* _About this task_
Reproduce every line of the listing as written, apart from the pictures.

* _Material provided_
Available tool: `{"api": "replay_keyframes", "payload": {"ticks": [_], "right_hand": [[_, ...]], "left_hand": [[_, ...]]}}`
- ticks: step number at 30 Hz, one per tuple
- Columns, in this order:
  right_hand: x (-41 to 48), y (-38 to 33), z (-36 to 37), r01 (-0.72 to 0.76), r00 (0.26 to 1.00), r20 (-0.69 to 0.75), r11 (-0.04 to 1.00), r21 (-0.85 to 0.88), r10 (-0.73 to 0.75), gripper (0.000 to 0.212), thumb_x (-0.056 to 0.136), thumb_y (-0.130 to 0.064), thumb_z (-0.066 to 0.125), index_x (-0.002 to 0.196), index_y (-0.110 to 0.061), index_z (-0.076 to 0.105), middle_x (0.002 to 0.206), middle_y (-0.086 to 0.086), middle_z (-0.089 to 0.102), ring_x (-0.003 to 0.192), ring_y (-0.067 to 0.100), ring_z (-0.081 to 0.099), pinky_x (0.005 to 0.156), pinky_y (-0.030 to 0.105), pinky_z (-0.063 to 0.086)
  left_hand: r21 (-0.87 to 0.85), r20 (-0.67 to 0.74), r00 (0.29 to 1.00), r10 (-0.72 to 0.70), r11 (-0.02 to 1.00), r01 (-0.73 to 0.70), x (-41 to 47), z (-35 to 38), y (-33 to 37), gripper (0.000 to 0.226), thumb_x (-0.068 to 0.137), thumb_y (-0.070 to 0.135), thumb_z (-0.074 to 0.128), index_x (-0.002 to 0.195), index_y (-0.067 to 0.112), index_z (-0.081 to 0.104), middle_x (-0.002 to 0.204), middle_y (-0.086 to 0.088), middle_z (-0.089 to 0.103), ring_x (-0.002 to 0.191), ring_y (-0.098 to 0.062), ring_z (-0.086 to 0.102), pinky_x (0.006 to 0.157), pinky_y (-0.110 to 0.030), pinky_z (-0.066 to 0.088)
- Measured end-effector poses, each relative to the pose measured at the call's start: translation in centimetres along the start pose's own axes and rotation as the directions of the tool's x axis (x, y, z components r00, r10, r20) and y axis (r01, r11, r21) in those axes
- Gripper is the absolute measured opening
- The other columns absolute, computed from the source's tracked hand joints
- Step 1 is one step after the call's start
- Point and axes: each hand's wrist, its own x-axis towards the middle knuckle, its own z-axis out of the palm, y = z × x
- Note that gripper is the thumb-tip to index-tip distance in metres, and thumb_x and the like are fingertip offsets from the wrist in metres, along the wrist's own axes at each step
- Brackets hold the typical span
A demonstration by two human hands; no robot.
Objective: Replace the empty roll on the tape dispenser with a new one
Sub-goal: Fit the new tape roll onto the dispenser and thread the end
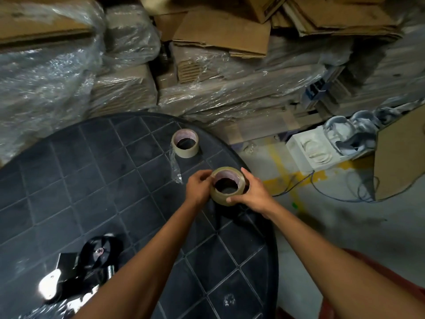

* _Answer for this exercise_
Available tool: `{"api": "replay_keyframes", "payload": {"ticks": [_], "right_hand": [[_, ...]], "left_hand": [[_, ...]]}}`
- ticks: step number at 30 Hz, one per tuple
- Columns, in this order:
  right_hand: x (-41 to 48), y (-38 to 33), z (-36 to 37), r01 (-0.72 to 0.76), r00 (0.26 to 1.00), r20 (-0.69 to 0.75), r11 (-0.04 to 1.00), r21 (-0.85 to 0.88), r10 (-0.73 to 0.75), gripper (0.000 to 0.212), thumb_x (-0.056 to 0.136), thumb_y (-0.130 to 0.064), thumb_z (-0.066 to 0.125), index_x (-0.002 to 0.196), index_y (-0.110 to 0.061), index_z (-0.076 to 0.105), middle_x (0.002 to 0.206), middle_y (-0.086 to 0.086), middle_z (-0.089 to 0.102), ring_x (-0.003 to 0.192), ring_y (-0.067 to 0.100), ring_z (-0.081 to 0.099), pinky_x (0.005 to 0.156), pinky_y (-0.030 to 0.105), pinky_z (-0.063 to 0.086)
  left_hand: r21 (-0.87 to 0.85), r20 (-0.67 to 0.74), r00 (0.29 to 1.00), r10 (-0.72 to 0.70), r11 (-0.02 to 1.00), r01 (-0.73 to 0.70), x (-41 to 47), z (-35 to 38), y (-33 to 37), gripper (0.000 to 0.226), thumb_x (-0.068 to 0.137), thumb_y (-0.070 to 0.135), thumb_z (-0.074 to 0.128), index_x (-0.002 to 0.195), index_y (-0.067 to 0.112), index_z (-0.081 to 0.104), middle_x (-0.002 to 0.204), middle_y (-0.086 to 0.088), middle_z (-0.089 to 0.103), ring_x (-0.002 to 0.191), ring_y (-0.098 to 0.062), ring_z (-0.086 to 0.102), pinky_x (0.006 to 0.157), pinky_y (-0.110 to 0.030), pinky_z (-0.066 to 0.088)
- Measured end-effector poses, each relative to the pose measured at the call's start: translation in centimetres along the start pose's own axes and rotation as the directions of the tool's x axis (x, y, z components r00, r10, r20) and y axis (r01, r11, r21) in those axes
- Gripper is the absolute measured opening
- The other columns absolute, computed from the source's tracked hand joints
- Step 1 is one step after the call's start
- Point and axes: each hand's wrist, its own x-axis towards the middle knuckle, its own z-axis out of the palm, y = z × x
- Note that gripper is the thumb-tip to index-tip distance in metres, and thumb_x and the like are fingertip offsets from the wrist in metres, along the wrist's own axes at each step
- Brackets hold the typical span
A demonstration by two human hands; no robot.
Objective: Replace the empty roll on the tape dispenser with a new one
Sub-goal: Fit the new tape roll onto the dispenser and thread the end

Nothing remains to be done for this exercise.